(CNSNews.com) - NASA will attempt again on Monday night to launch the Space Shuttle Discovery as the historic 100th flight of the Space Shuttle program from the Kennedy Space Center in Florida. Discovery is scheduled for an 11-day mission that will deliver a series of major hardware components to the International Space Station.
Launch had been scheduled for last Thursday, but it was postponed when technicians discovered a "potential bolt" problem. They also discovered a suspect suppression valve in Discovery's aft engine compartment that needed replacement. Technicians discovered the valve exhibited what they called "sluggish" characteristics during a countdown test.
Discovery will carry a crew of seven astronauts on a mission that will attach two components to the International Space Station. One component contains gyroscope devices that will become the space station's "sense of balance." Another component contains Ku-Band communications equipment.
Four space walks are planned during this mission. During the walks, the Discovery crew will attach the components using a robotic arm and then hook up electrical lines, computer connections and any other work that needs to be done, according to NASA Space Shuttle mission officials.
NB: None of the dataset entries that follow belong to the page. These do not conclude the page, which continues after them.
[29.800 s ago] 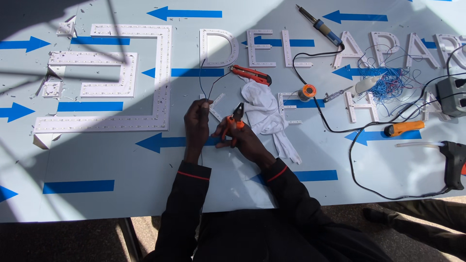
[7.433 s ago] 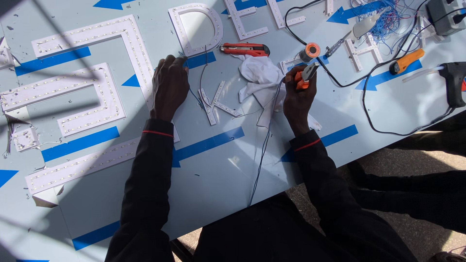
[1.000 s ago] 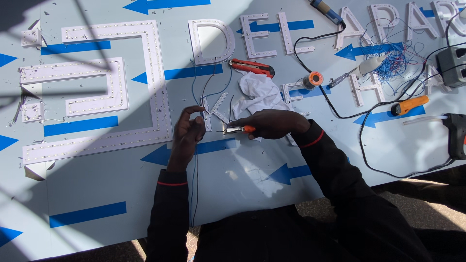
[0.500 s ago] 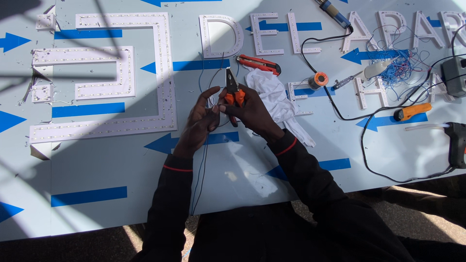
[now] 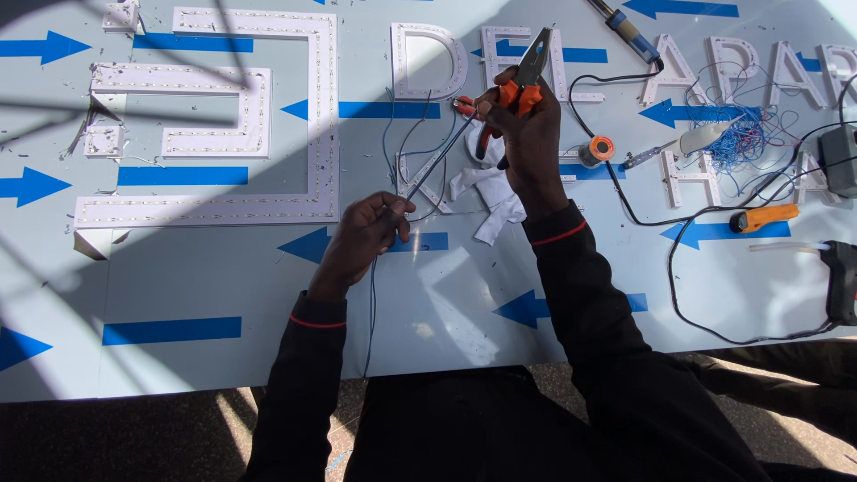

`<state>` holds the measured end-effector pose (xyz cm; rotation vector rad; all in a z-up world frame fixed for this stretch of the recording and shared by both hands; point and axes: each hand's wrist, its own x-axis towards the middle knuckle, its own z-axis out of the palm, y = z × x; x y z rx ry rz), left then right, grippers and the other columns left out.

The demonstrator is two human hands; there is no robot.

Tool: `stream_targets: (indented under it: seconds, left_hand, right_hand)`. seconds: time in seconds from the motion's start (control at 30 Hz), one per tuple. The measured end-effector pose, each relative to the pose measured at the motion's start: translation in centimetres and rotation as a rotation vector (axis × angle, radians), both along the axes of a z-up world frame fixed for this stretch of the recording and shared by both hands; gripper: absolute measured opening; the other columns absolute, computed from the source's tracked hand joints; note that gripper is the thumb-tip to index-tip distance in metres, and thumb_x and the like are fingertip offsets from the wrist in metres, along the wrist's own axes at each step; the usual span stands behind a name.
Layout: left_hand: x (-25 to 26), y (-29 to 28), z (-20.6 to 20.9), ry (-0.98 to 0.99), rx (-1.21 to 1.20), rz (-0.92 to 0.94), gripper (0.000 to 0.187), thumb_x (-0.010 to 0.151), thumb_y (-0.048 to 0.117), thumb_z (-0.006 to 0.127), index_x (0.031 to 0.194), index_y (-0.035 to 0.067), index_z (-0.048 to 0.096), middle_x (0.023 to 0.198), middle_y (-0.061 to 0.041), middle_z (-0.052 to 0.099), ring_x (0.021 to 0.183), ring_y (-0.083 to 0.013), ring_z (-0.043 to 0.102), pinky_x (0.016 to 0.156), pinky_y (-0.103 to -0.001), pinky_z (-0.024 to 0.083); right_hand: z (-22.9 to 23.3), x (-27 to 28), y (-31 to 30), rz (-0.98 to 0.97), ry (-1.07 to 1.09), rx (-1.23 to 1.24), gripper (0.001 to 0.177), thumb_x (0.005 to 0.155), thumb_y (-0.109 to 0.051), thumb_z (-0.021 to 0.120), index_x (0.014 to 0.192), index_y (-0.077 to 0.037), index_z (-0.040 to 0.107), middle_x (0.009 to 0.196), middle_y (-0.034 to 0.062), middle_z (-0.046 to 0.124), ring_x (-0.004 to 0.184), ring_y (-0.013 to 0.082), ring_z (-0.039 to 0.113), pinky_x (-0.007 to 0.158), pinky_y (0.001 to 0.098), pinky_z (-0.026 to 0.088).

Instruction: The person strips the insulation from multiple wires using wire strippers. They repeatedly hold the wire, position the tool, and pull to remove the outer layer, then place the stripped wire on the table.

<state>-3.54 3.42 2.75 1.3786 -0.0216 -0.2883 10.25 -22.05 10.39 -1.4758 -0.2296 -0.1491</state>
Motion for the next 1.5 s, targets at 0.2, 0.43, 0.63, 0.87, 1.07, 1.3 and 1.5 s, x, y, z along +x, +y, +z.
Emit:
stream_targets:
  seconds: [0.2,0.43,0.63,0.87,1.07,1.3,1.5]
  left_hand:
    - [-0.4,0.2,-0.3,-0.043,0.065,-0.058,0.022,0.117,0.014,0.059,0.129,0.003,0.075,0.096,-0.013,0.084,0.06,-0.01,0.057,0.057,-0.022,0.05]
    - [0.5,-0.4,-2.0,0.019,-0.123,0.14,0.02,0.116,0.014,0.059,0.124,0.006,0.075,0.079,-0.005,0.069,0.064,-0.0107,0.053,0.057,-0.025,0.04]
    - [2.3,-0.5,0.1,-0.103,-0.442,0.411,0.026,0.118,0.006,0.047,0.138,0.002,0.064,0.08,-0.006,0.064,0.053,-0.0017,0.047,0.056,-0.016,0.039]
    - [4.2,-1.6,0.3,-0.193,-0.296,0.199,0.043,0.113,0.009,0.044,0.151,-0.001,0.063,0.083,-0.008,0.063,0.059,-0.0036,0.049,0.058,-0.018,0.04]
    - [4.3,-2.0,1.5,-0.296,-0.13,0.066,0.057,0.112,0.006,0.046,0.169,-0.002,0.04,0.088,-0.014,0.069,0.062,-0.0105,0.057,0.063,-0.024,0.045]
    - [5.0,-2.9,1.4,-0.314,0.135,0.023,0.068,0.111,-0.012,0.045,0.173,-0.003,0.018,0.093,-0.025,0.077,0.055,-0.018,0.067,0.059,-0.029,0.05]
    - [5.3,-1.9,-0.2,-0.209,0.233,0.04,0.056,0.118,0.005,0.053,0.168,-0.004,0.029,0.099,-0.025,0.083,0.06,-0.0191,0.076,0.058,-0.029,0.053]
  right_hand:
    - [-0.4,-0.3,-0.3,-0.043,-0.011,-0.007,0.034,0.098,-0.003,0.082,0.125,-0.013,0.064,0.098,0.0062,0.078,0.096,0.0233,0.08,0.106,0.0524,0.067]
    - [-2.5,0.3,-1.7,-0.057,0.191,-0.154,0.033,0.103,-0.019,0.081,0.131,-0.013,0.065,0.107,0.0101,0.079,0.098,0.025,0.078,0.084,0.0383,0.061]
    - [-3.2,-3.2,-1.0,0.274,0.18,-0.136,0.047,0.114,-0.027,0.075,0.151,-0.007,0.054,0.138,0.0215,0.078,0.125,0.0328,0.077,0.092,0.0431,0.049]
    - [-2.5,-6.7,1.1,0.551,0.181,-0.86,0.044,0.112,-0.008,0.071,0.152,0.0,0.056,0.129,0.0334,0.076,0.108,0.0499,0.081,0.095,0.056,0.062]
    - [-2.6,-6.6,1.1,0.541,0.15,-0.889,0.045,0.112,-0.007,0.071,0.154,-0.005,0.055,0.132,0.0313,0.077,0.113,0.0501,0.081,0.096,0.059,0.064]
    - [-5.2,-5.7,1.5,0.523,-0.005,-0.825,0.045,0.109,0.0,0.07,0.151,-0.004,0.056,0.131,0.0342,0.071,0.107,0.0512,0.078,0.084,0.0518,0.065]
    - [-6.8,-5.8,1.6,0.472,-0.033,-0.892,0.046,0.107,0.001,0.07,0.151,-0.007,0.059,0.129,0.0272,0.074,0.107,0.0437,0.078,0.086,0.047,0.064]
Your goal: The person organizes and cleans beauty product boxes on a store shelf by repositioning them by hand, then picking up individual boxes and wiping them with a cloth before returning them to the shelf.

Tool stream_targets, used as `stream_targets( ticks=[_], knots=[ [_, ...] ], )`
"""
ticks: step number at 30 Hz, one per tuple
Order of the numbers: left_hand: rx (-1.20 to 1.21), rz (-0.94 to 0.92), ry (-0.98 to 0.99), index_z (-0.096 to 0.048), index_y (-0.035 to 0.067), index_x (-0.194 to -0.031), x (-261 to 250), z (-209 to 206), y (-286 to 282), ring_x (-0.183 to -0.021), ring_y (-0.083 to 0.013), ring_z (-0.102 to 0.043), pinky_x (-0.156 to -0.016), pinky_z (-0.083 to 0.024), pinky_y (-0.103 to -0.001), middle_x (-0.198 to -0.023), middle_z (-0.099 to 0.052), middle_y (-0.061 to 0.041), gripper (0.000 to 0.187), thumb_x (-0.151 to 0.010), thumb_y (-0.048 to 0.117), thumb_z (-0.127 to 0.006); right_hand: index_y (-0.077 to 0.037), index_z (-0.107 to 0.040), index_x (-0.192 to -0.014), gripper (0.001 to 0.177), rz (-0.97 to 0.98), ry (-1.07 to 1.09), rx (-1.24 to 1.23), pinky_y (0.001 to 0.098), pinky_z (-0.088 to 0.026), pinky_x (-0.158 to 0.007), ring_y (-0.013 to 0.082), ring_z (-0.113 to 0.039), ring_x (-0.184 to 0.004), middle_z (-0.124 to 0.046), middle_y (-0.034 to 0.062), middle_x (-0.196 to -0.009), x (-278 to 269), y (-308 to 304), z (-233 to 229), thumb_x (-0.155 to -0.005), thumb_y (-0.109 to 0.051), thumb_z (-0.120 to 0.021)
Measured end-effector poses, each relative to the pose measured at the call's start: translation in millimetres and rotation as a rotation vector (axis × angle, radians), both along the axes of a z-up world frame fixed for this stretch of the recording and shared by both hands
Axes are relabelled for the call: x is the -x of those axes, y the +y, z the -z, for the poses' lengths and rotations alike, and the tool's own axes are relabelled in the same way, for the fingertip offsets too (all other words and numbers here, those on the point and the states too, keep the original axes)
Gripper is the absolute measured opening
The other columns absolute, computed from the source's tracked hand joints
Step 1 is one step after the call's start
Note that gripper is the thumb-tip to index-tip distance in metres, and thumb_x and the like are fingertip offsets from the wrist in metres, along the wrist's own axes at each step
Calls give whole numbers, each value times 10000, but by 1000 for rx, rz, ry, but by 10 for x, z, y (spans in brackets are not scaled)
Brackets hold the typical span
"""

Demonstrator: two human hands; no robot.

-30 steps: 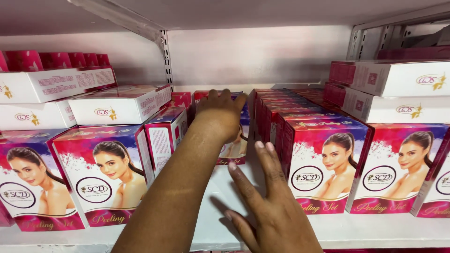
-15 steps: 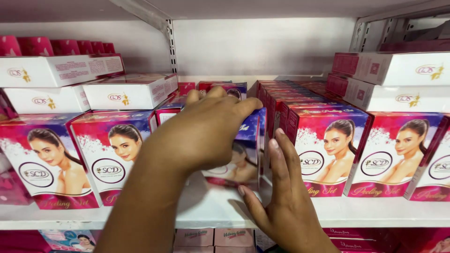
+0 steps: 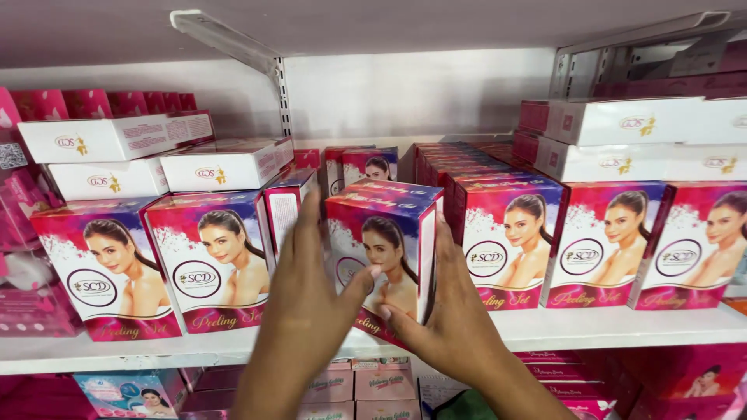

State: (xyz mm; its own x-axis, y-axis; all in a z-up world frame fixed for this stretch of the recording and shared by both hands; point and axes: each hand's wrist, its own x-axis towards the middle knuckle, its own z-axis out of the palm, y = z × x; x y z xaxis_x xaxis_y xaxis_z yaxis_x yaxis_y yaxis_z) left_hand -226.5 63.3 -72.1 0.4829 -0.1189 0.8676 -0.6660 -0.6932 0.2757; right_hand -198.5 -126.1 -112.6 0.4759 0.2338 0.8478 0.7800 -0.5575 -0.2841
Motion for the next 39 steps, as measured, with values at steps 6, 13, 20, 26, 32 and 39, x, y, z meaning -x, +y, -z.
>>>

The seven astronauts will be under the command of US Air Force Colonel Brian Duffy. He will be making his fourth flight into space. He'll be joined on the forward flight deck by Pilot Pam Melroy, a US Air Force Colonel who will be making her first flight into space as the third female Space Shuttle pilot in history. She follows in the footsteps of Eileen Colllins and Susan Kilrain.
Mission specialists on this flight are: Michael Lopez-Alegria, Peter "Jeff" Wisoff, Leroy Chiao, William McArthur, Jr and Koichi Wakata.